Last edited: Apr 11, 2005
2. Apr 11, 2005

### stunner5000pt

for the first leg (when rockets are fired up)
let the distance (unknown) be d1
t = 9 s
v1 = 0
v2 = ?
$a = a_{rocket}$

find this distance d1 in terms of v1, t and a(rocket)
now what is v2? v2 = v1 + a(rocket) t

now for the second leg of the journey
d = d2 (unknown)
t = 3s
v3 = v2
v4 doesnt matter
a = -0.5m/s^2
relate this distance d2 with the variable and constants that you have i.e. t, v3 = v2, and a.
d1 + d2 = 990
solve for a(rocket)
now solve for v2

3. Apr 11, 2005

### BobG

You know your position equation, right?

$$x_f=x_i+v_i+\frac{1}{2}at^2$$

$$v_f=v_i+at$$

You use both of those equations for both intervals.
Set up your equation for the first interval. Your final position over the first interval is the initial position for the second interval. Since you can't assign a number to the position, yet, you have to substitute the entire equation in as the initial position of your second interval. Once you do that, you'll only have one missing variable left: acceleration over the first interval.

Once you find the acceleration for the first interval, it's easy to find the velocity at the end of the first interval.
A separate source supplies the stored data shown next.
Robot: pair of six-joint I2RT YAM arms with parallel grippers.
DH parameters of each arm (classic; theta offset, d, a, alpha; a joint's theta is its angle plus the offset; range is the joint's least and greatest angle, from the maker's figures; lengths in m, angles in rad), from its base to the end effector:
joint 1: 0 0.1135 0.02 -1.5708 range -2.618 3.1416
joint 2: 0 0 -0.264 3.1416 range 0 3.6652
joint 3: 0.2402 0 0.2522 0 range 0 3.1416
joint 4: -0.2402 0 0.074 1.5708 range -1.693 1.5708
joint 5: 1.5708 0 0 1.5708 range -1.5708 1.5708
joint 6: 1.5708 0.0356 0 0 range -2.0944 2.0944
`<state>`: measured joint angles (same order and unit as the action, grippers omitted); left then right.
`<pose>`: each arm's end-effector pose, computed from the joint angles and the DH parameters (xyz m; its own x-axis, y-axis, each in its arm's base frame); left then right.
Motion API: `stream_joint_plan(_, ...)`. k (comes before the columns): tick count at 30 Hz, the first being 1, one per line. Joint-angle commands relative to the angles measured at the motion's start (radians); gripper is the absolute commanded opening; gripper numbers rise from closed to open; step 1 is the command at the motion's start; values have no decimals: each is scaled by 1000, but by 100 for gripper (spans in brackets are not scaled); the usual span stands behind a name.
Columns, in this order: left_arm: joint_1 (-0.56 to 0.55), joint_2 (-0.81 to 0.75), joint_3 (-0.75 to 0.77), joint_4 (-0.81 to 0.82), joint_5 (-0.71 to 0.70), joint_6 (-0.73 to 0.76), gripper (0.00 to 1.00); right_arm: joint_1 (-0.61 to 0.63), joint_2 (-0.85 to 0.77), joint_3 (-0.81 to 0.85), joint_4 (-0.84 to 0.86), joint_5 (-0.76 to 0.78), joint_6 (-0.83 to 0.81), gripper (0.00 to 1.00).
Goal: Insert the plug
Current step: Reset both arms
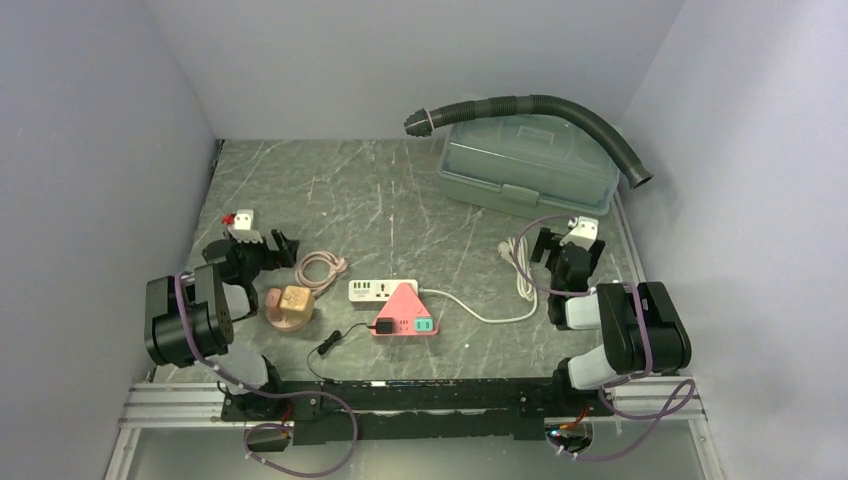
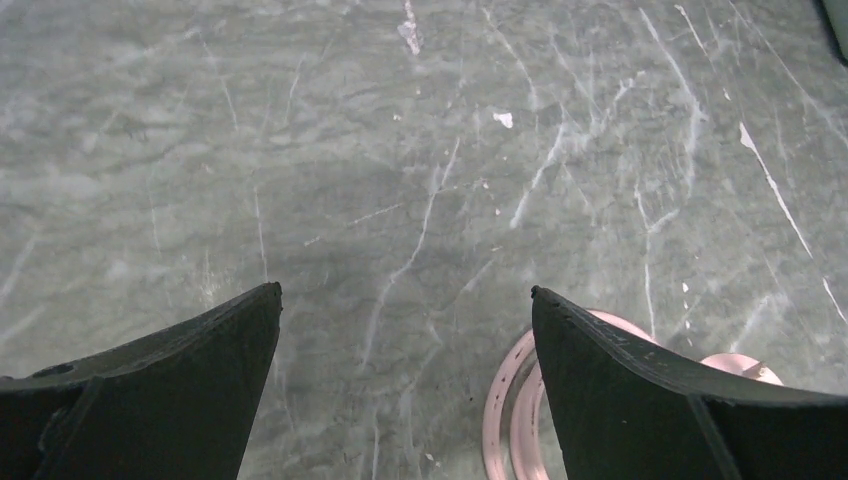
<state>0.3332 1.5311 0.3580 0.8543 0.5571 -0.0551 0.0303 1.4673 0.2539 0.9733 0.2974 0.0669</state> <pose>0.2506 0.0668 0.1420 -0.3066 -0.1556 -0.9390 0.1803 0.9592 -0.2178 0.2398 -0.0032 0.1419 -0.2201 0.0573 -0.9738 0.2709 0.9626 -0.0046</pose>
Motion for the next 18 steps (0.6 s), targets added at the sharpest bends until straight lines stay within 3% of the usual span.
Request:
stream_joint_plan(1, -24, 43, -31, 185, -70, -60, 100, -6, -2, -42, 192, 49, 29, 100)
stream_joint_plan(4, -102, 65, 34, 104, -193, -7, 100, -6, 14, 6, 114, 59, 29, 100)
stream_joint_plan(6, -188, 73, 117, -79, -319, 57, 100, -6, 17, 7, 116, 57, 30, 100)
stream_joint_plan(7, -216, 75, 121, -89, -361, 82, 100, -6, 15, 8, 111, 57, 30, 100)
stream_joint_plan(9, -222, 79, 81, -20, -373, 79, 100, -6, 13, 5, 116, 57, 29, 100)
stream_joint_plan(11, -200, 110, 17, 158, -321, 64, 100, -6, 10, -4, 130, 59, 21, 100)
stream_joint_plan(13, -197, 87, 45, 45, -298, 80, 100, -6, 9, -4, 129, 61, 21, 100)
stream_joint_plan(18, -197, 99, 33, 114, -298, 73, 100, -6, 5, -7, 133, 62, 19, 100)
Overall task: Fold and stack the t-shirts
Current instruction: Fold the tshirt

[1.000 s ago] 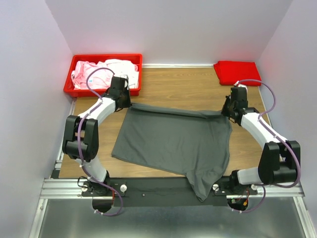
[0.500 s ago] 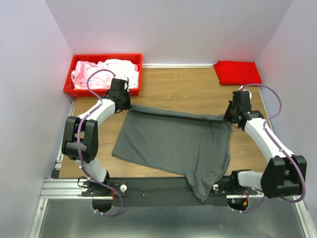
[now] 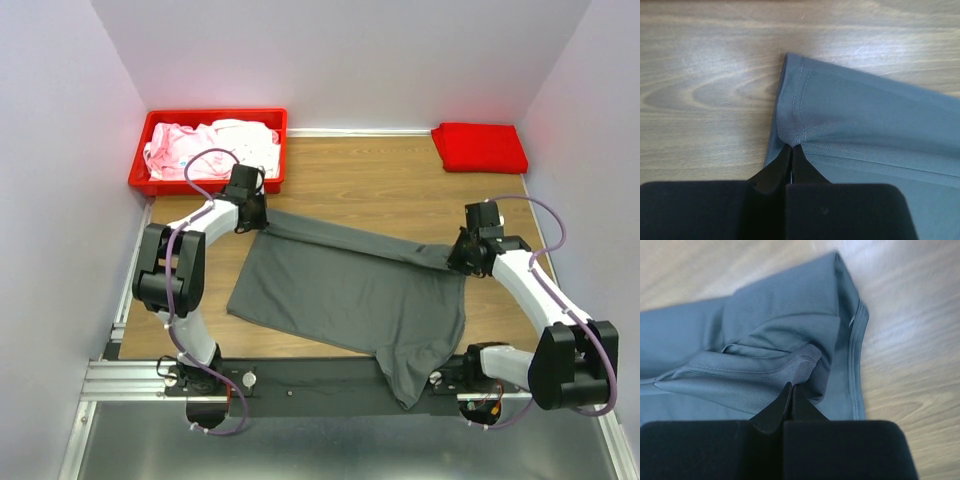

Substitute that result for the initial velocity of your second interval and solve.

4. Apr 11, 2005

### stangeroo

ok, so the two equations for the first interval is

$$V_f1=9a$$and
$$X_f1=40.5a$$

Now im not sure if i plugged them in right, but I got 20.45 as $$A_1$$

Put 990 as $$X_f$$, 40.5a as $$X_1$$, 9a for $$V_1$$, then -5 as $$a_2$$ and 3 for $$deltaT_2$$

Last edited: Apr 11, 2005
5. Apr 11, 2005

### stangeroo

ok, I got 2169.05 m/s for the velocity as it passes the judges, can someone else do the problem and tell me what you get.

6. Apr 11, 2005

### theCandyman

That is incorrect.

"990 meters from the starting line 12 seconds after you fire the rocket", your answer is after the object slows down. If it ever traveled 2169.05 m/s ending time would be less than a second. I have not done the arithmetic, so the only suggestion I have is to check your units.

Edit: Take note of this, you should always check to see if your answer is logical.

7. Apr 11, 2005

### stangeroo

ok, i think my error came from using the following equation:
$$x_f=x_i+v_i+\frac{1}{2}at^2$$

shouldnt there be $$t$$ after the $$v_i$$

8. Apr 12, 2005

### BobG

Yes. Typo on my part Doesn't your book have these equations :craftily shifts blame: (What's up with the "craftily shifts blame" smiley? - it doesn't work. Oh, I see, wasn't crafty enough.)

9. Apr 12, 2005

### stangeroo

lol, yea I have the equations, but out of laziness I just used the ones in this thread
, thanks for the help though